■ What to do
Give again, word for word, each line from the top of the listing through the line that holds "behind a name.".

■ Data for review
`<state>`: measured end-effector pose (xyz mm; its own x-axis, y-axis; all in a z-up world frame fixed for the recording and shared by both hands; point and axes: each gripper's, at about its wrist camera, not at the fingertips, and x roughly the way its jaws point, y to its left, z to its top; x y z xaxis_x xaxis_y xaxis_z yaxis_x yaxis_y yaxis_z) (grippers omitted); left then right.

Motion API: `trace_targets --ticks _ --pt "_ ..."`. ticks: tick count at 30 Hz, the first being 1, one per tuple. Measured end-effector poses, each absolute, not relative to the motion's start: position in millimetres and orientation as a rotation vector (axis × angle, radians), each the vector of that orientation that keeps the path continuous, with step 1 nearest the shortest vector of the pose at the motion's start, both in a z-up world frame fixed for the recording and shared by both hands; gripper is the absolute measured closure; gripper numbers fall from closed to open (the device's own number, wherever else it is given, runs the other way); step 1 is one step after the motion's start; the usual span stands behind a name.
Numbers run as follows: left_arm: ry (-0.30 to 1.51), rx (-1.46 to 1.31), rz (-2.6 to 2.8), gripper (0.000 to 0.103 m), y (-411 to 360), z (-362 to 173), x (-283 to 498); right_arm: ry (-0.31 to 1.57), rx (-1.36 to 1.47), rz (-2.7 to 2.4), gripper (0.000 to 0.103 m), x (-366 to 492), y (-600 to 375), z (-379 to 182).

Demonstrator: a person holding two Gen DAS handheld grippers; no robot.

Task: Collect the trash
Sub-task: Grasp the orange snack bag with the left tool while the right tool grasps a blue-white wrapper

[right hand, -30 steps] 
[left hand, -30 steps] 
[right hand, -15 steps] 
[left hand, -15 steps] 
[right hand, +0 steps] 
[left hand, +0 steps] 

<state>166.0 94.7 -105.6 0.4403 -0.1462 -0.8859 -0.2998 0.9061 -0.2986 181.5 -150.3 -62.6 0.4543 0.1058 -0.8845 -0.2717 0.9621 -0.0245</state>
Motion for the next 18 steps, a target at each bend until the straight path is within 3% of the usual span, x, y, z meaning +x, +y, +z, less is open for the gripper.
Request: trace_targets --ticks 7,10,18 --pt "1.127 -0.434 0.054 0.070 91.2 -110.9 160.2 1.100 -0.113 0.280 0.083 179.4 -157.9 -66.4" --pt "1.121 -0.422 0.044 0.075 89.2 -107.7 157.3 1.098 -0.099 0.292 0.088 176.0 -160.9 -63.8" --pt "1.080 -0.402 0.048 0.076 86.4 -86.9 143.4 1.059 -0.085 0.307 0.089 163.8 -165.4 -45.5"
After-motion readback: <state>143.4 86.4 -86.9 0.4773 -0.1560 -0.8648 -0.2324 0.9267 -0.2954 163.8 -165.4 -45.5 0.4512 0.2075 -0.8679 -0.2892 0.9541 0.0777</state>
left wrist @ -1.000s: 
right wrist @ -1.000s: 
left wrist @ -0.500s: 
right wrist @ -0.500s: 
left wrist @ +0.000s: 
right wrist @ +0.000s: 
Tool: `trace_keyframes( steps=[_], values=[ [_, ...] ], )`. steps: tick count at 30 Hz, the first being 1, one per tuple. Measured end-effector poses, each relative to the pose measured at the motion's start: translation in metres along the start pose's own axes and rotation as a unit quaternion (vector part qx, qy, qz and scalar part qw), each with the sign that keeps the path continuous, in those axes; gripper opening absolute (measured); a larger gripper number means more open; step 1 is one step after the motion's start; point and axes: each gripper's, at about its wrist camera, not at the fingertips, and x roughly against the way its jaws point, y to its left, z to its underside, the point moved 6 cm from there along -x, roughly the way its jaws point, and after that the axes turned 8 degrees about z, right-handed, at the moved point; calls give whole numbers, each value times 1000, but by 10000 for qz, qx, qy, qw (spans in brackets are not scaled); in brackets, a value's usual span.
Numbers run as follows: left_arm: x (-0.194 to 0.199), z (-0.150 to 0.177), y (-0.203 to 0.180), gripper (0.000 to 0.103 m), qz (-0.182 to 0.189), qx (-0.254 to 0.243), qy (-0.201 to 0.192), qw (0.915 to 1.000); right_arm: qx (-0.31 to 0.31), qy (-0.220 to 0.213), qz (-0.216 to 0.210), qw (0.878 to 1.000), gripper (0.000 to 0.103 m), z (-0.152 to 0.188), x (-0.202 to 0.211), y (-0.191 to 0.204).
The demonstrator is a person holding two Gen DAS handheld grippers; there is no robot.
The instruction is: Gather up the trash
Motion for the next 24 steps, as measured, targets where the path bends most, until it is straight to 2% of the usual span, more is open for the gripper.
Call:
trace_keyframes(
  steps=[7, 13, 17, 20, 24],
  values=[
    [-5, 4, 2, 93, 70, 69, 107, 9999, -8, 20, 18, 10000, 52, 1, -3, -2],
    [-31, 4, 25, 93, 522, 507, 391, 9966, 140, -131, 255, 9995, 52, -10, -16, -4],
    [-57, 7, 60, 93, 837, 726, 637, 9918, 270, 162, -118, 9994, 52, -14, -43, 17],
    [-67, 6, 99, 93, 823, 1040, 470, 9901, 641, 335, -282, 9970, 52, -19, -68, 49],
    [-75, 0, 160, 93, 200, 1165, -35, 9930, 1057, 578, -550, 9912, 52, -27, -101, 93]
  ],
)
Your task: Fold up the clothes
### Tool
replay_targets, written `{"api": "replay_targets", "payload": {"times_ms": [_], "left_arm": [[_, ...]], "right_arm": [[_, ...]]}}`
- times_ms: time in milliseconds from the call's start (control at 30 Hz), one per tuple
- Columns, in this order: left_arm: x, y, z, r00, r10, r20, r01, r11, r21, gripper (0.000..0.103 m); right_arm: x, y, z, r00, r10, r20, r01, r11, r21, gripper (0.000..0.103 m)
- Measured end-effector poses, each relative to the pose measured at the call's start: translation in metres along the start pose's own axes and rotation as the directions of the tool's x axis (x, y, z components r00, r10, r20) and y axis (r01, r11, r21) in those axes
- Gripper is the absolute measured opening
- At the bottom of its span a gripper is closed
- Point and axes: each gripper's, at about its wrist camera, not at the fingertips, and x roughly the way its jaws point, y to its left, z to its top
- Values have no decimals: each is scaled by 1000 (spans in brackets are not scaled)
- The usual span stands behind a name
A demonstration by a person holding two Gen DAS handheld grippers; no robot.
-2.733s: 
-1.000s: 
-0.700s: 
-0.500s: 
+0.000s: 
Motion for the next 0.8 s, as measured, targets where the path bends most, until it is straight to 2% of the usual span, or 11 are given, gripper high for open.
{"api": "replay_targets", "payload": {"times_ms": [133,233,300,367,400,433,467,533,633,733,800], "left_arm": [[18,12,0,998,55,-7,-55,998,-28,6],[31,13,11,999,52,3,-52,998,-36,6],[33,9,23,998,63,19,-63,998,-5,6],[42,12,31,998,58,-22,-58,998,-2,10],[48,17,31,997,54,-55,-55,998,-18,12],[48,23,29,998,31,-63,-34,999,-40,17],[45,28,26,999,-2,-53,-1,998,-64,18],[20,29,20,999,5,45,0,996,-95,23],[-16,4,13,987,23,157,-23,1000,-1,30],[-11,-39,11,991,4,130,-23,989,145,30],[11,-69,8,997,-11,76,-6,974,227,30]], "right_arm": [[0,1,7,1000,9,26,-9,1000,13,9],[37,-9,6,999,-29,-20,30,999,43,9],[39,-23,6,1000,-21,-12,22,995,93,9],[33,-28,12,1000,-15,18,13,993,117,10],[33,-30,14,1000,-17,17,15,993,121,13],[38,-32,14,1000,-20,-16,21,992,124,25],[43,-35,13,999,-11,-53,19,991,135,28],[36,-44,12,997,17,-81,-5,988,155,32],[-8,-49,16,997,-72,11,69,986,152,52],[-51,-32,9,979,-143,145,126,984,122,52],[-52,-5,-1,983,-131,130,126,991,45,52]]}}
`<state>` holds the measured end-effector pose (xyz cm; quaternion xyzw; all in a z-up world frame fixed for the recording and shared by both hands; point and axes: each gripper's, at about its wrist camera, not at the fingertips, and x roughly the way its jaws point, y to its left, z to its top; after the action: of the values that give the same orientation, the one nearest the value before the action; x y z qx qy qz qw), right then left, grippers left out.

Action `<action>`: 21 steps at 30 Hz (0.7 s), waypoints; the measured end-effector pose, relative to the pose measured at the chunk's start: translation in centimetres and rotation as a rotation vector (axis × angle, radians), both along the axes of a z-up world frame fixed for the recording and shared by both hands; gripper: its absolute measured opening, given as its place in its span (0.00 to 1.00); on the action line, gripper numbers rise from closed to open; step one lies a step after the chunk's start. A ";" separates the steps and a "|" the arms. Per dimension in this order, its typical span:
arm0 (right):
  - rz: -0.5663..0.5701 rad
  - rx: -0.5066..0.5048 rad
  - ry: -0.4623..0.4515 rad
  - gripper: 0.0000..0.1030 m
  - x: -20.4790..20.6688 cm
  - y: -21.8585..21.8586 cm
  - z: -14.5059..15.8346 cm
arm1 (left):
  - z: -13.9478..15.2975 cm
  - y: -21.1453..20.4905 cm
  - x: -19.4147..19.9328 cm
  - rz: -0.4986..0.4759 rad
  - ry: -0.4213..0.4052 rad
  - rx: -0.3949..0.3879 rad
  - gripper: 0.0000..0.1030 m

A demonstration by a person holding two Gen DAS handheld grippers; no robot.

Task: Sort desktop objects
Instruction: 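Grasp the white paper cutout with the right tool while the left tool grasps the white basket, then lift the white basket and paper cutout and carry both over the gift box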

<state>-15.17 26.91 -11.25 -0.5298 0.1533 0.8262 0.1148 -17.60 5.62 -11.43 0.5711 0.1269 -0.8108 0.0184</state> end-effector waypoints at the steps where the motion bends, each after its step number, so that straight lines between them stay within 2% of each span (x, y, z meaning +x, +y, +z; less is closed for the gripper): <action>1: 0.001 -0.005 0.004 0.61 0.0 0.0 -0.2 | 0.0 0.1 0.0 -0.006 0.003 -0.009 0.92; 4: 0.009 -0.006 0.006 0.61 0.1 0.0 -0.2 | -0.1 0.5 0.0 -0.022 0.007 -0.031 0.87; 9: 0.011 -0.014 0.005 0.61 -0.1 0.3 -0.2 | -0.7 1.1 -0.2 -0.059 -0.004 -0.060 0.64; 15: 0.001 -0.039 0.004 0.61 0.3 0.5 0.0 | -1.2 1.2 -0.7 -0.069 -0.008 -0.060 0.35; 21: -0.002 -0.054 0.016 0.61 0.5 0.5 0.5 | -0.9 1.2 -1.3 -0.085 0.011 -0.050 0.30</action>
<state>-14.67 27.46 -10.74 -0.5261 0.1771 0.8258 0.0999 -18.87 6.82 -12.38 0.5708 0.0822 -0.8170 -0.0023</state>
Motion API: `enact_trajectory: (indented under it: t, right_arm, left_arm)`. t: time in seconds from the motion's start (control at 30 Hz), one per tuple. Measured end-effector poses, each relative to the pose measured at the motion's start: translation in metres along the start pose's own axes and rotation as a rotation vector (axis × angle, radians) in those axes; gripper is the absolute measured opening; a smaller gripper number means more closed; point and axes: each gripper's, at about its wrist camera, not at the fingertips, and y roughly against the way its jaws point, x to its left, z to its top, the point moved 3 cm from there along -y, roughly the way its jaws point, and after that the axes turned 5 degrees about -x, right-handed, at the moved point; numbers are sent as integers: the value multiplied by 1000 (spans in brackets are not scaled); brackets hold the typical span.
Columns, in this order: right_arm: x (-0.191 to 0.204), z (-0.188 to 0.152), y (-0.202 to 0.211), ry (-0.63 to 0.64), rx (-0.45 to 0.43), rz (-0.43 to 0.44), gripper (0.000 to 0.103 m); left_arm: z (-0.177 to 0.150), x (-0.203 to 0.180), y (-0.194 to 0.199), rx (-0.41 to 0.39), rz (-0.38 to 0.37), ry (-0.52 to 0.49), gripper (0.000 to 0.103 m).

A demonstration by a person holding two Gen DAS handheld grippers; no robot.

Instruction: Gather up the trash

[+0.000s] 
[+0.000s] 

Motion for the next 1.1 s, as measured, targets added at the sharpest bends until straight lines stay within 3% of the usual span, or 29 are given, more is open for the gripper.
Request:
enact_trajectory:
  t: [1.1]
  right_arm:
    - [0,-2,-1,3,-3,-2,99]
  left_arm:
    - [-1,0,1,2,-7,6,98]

■ Answer space
`<state>`: measured end-effector pose (xyz mm; its own x-axis, y-axis; all in a z-up world frame fixed for the recording and shared by both hands; point and axes: each gripper's, at about its wrist camera, not at the fingertips, and x roughly the way its jaws point, y to its left, z to its top; x y z xaxis_x xaxis_y xaxis_z yaxis_x yaxis_y yaxis_z) (grippers omitted); left then right.

Motion API: `trace_targets --ticks _ --pt "_ ..."`. ticks: tick count at 30 Hz, the first being 1, one per tuple. Measured end-effector poses, each absolute, not relative to the motion's start: position in millimetres and orientation as a rotation vector (axis × angle, radians), each the vector of that orientation that keeps the path continuous, with step 1 nearest the shortest vector of the pose at the motion's start, both in a z-up world frame fixed for the recording and shared by both hands; gripper is the absolute measured closure; gripper numbers fall from closed to open (the device's own number, wherever else it is given, runs the other way); step 1 is one step after the motion's start; the usual span stands behind a name.

As written, the answer is complete.